*Exercise:* In the listing below, the lines starting with the line with "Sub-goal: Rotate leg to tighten" and going on through the line with "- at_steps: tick" are to be reproduced exactly, and only those.

====== Data segment

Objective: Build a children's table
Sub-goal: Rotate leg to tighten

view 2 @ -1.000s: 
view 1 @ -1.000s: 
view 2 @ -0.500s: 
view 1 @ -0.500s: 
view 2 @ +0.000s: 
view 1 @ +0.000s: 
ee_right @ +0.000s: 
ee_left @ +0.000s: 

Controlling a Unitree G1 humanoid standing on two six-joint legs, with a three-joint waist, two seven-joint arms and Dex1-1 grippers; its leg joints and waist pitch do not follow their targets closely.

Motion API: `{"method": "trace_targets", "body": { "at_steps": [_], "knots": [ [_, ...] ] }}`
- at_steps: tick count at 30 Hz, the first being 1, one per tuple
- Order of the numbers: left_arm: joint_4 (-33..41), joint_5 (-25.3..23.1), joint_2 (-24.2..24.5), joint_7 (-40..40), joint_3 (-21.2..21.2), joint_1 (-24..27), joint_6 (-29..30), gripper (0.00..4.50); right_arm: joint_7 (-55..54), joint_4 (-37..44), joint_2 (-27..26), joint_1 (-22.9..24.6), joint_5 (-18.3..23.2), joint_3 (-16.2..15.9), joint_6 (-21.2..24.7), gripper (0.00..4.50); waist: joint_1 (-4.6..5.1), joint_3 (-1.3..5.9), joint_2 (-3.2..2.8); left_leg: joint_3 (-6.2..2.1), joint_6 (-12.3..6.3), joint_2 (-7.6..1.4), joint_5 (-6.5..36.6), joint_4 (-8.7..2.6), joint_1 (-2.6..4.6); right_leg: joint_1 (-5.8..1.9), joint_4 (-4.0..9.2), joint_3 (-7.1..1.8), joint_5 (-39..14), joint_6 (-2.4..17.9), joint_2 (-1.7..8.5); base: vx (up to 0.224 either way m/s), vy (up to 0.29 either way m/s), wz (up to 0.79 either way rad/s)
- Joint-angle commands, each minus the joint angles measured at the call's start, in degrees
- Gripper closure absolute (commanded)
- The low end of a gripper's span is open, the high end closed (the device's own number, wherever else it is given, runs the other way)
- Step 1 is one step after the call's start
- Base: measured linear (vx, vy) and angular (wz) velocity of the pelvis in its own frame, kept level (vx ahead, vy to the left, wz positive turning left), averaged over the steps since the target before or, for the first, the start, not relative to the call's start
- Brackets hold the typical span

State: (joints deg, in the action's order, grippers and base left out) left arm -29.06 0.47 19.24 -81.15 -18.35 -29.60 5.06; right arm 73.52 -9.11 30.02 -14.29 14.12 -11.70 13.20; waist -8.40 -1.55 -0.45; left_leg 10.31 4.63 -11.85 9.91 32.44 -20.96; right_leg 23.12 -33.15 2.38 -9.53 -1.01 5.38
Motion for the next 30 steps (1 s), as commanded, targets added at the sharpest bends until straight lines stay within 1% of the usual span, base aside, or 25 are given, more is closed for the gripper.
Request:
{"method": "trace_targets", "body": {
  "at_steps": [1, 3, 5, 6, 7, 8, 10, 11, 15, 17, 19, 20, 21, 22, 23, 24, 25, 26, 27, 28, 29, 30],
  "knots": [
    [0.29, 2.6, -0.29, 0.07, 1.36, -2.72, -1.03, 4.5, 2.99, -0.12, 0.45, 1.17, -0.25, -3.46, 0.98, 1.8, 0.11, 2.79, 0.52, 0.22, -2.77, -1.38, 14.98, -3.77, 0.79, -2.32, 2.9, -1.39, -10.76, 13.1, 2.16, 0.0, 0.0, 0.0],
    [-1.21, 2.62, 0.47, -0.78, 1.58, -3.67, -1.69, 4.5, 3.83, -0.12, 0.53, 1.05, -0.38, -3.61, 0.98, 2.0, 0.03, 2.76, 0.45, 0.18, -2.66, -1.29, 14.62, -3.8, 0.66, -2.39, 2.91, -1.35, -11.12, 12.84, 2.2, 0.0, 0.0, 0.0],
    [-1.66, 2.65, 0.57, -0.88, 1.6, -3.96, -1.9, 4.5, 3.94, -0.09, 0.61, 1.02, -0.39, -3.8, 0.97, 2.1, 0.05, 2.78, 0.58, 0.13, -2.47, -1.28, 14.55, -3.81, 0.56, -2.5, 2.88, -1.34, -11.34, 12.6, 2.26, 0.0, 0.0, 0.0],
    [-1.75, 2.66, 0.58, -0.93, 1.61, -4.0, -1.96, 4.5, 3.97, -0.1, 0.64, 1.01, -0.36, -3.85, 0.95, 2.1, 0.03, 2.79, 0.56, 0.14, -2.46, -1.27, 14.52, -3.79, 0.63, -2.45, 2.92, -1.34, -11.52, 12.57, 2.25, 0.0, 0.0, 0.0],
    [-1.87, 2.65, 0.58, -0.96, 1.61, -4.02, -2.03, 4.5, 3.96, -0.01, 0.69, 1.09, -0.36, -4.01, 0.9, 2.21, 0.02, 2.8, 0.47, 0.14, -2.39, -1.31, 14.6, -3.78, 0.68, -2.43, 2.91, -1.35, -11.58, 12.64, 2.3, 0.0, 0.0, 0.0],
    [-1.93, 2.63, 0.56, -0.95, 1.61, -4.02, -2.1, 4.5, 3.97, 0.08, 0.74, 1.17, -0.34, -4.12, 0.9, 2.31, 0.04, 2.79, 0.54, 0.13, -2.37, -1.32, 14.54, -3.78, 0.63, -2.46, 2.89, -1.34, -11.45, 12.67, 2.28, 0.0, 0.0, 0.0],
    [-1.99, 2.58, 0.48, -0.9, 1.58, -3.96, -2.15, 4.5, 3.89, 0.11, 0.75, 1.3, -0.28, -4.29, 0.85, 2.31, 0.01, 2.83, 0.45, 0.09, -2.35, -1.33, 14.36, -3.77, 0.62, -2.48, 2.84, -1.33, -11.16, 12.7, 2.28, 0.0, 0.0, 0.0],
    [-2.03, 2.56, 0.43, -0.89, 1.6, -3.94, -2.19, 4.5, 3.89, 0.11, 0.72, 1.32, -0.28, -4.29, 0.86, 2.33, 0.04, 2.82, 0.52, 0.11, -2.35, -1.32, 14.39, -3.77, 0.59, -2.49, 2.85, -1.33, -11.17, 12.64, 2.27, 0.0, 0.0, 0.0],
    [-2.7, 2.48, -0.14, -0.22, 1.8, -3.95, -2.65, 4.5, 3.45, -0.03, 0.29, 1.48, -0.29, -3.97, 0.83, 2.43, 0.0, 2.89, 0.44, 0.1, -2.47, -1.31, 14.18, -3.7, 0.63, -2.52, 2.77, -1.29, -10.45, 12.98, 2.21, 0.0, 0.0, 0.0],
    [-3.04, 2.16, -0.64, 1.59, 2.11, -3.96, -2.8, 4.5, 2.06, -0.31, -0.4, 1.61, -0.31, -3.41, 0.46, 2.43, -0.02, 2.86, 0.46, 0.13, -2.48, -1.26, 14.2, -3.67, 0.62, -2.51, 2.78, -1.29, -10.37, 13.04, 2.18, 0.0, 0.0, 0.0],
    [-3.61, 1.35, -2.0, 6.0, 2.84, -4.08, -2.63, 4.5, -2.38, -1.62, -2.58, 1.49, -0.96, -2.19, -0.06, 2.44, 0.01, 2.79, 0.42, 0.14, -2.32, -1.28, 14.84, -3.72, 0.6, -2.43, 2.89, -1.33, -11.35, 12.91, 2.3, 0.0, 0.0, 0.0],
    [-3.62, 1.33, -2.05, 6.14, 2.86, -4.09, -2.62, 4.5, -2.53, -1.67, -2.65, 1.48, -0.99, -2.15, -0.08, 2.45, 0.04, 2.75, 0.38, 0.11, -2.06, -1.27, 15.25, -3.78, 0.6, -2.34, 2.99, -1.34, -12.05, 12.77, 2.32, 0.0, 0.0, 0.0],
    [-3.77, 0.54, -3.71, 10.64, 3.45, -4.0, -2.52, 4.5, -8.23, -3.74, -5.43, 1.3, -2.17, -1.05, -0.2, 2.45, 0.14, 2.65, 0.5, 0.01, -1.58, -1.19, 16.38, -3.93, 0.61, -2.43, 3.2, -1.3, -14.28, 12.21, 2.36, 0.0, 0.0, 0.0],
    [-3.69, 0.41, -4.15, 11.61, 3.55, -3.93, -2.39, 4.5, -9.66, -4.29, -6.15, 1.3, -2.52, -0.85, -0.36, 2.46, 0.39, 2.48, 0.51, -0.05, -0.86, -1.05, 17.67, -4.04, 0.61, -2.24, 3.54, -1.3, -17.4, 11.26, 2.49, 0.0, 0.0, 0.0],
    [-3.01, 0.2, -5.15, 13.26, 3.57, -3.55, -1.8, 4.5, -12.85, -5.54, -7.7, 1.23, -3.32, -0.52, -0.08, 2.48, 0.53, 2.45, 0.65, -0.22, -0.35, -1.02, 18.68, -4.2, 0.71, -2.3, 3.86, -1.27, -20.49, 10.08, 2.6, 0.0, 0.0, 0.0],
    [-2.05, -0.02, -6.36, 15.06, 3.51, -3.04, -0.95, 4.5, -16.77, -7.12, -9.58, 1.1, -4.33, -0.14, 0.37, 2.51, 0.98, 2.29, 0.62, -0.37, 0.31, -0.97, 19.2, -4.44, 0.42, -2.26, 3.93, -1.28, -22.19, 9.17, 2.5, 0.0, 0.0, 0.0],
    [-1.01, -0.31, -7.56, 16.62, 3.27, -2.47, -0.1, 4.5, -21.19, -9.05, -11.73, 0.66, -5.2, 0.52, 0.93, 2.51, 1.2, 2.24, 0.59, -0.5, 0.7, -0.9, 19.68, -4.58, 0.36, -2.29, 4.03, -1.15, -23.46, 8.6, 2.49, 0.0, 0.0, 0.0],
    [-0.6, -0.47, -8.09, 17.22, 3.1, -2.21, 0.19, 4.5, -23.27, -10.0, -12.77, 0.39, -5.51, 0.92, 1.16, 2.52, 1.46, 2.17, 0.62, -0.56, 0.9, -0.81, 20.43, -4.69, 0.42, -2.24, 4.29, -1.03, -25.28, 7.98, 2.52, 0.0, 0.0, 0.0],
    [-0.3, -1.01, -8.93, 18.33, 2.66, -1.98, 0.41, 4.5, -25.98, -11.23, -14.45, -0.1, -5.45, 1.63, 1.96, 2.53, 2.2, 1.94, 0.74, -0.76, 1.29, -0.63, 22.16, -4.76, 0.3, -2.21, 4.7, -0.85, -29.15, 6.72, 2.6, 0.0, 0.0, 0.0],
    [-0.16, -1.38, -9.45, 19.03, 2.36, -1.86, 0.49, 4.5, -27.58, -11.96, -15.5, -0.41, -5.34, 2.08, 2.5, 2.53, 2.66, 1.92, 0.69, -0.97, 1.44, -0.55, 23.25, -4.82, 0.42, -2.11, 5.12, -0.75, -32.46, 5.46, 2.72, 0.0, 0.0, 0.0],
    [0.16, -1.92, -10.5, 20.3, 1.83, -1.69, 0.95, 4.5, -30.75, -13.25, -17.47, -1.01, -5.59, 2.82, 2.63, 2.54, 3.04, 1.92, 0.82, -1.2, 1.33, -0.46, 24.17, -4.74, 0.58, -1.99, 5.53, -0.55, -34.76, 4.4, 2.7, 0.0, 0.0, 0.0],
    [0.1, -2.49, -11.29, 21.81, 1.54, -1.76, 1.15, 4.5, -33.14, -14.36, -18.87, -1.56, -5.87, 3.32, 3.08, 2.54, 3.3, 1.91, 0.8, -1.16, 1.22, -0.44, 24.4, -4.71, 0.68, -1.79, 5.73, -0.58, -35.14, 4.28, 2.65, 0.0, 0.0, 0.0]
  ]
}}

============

*Response to the exercise:*
Sub-goal: Rotate leg to tighten

view 2 @ -1.000s: 
view 1 @ -1.000s: 
view 2 @ -0.500s: 
view 1 @ -0.500s: 
view 2 @ +0.000s: 
view 1 @ +0.000s: 
ee_right @ +0.000s: 
ee_left @ +0.000s: 

Controlling a Unitree G1 humanoid standing on two six-joint legs, with a three-joint waist, two seven-joint arms and Dex1-1 grippers; its leg joints and waist pitch do not follow their targets closely.

Motion API: `{"method": "trace_targets", "body": { "at_steps": [_], "knots": [ [_, ...] ] }}`
- at_steps: tick count at 30 Hz, the first being 1, one per tuple

The required response has been given in full.